Description of the task: In the data below, find every line with the word "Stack" and copy it out.

Information shown:
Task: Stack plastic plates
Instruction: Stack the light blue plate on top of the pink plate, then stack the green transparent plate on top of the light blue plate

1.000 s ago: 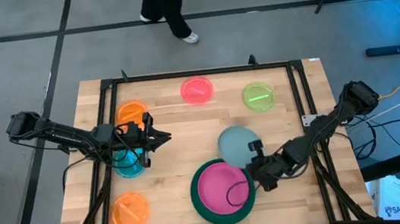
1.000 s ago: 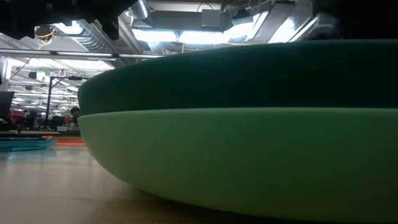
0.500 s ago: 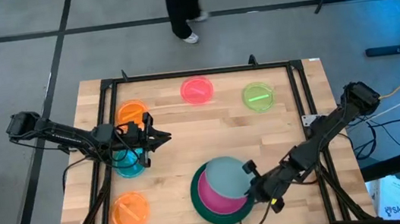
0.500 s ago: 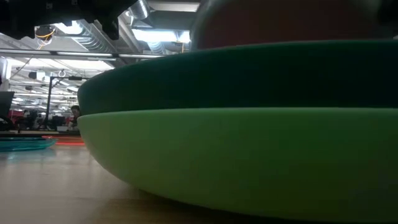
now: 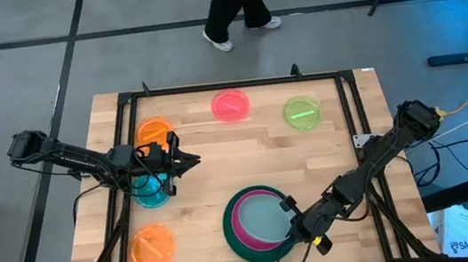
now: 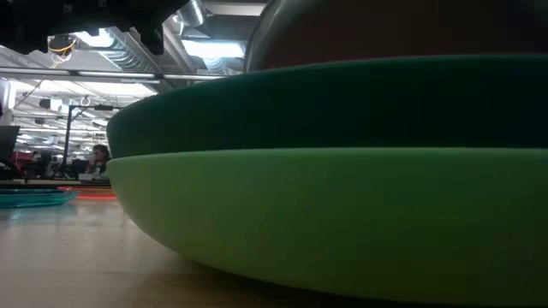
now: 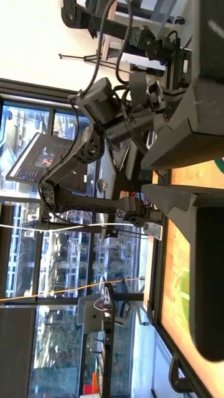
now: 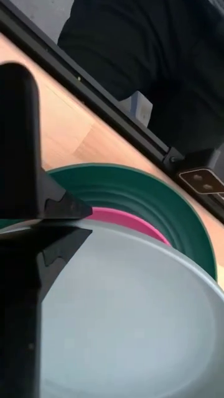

Solved exercise:
Task: Stack plastic plates
Instruction: Stack the light blue plate on top of the pink plate, then stack the green transparent plate on top of the light blue plate

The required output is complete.